- WORK TO COMPLETE
If a line in the listing includes the word "things", copy it out.

Top of SUPPLIED RECORDS

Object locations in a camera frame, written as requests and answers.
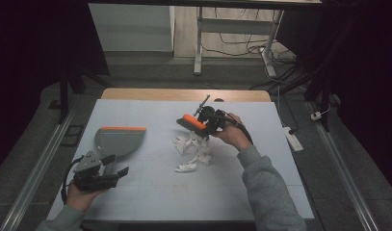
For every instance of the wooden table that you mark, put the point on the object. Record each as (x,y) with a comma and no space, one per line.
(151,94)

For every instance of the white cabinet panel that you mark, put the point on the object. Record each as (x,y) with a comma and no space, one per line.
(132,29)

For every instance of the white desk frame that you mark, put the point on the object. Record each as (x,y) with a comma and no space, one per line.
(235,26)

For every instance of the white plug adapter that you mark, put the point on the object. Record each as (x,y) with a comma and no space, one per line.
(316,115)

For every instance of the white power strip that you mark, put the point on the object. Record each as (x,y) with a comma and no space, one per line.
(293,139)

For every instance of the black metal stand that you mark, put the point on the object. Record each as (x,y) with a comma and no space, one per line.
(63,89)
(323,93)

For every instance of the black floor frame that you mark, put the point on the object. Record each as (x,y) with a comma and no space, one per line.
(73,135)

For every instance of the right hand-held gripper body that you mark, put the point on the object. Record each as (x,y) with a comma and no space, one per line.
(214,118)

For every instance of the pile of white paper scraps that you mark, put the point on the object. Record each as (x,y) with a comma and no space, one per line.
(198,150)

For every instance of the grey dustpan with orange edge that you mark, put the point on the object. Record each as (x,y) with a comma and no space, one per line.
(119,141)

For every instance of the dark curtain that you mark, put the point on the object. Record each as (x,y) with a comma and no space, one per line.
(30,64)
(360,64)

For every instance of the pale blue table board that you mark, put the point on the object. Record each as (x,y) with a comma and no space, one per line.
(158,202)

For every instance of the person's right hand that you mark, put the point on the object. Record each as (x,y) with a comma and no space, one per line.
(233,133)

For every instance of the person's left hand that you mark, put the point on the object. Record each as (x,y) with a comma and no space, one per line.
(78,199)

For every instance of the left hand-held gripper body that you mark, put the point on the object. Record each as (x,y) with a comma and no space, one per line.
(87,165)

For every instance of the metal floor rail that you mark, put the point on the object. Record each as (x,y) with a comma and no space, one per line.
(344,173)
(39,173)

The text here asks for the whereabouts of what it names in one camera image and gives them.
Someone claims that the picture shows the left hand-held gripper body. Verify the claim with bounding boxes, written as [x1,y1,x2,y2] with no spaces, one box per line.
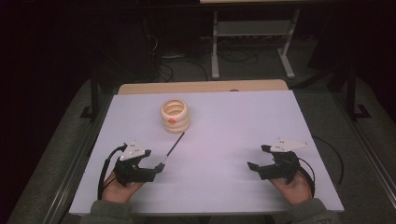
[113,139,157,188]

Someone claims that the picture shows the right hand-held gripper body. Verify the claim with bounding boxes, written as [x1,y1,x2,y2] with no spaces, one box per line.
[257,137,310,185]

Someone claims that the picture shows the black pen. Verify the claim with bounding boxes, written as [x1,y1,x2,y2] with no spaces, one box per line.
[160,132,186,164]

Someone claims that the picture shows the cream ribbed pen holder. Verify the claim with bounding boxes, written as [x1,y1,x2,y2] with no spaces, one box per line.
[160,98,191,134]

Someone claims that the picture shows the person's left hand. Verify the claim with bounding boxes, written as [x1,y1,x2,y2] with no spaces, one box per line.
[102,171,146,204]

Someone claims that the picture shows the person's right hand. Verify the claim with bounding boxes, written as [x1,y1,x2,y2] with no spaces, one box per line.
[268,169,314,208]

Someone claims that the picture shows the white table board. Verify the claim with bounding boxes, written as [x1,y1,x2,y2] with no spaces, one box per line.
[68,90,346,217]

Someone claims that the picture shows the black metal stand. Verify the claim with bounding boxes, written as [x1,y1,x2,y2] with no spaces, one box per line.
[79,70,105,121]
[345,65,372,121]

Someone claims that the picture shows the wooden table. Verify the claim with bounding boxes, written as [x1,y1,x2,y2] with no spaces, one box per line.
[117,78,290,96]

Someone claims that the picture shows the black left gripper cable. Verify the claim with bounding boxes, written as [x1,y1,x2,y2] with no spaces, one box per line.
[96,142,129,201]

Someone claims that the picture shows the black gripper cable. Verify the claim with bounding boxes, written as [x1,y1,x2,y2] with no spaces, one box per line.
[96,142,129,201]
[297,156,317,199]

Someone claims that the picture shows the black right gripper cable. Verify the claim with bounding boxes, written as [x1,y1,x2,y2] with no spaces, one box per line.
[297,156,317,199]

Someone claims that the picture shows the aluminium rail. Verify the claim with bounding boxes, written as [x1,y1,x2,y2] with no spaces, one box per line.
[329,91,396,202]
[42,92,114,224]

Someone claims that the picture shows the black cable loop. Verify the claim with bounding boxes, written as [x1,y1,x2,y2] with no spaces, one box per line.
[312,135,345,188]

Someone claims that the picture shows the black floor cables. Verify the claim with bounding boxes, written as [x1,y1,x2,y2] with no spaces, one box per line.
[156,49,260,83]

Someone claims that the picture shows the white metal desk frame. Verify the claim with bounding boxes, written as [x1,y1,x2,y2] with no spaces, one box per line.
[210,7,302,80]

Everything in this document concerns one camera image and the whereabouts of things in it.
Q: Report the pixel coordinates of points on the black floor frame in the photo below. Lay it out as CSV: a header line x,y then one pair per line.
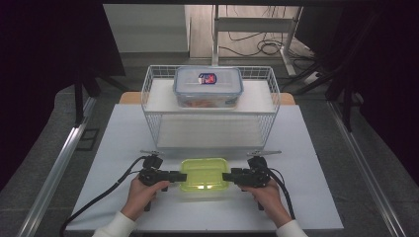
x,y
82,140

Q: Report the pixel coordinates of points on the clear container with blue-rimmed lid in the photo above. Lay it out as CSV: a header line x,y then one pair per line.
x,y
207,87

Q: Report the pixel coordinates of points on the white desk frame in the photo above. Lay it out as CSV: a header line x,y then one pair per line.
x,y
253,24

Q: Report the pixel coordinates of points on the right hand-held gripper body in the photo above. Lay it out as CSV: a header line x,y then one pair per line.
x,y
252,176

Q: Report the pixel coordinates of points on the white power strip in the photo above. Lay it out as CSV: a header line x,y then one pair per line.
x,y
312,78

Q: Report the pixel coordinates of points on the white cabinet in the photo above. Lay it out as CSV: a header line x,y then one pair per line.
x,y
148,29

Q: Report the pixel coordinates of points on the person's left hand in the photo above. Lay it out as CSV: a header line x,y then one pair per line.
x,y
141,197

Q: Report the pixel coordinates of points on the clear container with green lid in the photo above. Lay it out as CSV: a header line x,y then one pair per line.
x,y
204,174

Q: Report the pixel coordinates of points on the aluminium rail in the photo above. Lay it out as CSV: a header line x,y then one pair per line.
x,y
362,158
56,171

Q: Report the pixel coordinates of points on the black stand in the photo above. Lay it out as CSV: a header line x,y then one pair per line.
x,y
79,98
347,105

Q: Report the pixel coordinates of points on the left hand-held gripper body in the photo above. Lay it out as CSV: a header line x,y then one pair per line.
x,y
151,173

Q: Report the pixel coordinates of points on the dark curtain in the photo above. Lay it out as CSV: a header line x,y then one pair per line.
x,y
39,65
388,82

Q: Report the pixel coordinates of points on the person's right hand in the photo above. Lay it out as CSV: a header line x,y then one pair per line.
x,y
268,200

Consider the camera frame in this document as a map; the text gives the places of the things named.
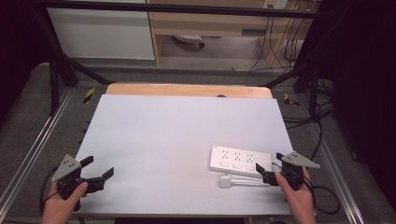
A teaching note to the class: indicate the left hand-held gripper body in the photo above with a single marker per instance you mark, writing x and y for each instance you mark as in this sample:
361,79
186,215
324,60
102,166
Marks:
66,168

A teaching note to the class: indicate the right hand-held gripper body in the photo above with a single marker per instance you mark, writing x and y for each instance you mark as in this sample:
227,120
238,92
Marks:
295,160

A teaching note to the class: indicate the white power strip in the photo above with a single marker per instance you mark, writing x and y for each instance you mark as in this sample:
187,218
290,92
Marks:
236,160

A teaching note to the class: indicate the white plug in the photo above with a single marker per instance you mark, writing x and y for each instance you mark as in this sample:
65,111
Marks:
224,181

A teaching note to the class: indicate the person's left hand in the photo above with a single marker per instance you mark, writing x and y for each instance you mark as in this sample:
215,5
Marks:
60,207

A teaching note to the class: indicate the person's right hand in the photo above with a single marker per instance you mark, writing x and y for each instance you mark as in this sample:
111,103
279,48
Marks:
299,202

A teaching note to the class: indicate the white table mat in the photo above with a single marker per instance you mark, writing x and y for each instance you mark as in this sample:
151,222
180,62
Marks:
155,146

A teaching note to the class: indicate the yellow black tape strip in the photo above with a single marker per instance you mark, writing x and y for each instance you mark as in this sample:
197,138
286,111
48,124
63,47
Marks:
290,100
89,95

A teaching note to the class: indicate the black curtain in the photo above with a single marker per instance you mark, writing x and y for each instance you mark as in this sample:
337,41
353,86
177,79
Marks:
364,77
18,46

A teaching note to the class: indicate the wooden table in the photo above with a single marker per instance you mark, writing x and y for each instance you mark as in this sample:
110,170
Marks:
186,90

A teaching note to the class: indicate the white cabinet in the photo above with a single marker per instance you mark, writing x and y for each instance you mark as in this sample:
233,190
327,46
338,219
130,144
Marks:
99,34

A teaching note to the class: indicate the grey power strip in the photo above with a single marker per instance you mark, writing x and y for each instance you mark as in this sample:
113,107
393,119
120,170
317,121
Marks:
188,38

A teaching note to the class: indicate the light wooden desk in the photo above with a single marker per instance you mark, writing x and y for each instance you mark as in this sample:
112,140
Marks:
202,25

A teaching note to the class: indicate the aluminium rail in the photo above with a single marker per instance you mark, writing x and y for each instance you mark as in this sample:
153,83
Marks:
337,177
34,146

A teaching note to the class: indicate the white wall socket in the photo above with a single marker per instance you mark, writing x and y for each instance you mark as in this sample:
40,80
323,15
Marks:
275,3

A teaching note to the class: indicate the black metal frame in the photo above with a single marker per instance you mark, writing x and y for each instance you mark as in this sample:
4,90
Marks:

Bottom of SUPPLIED RECORDS

- SOLUTION TO THIS TASK
Everything in this document concerns one camera image and the whereabouts of things in it.
Consider the camera frame in this document as a map; the text gives the places of the things named.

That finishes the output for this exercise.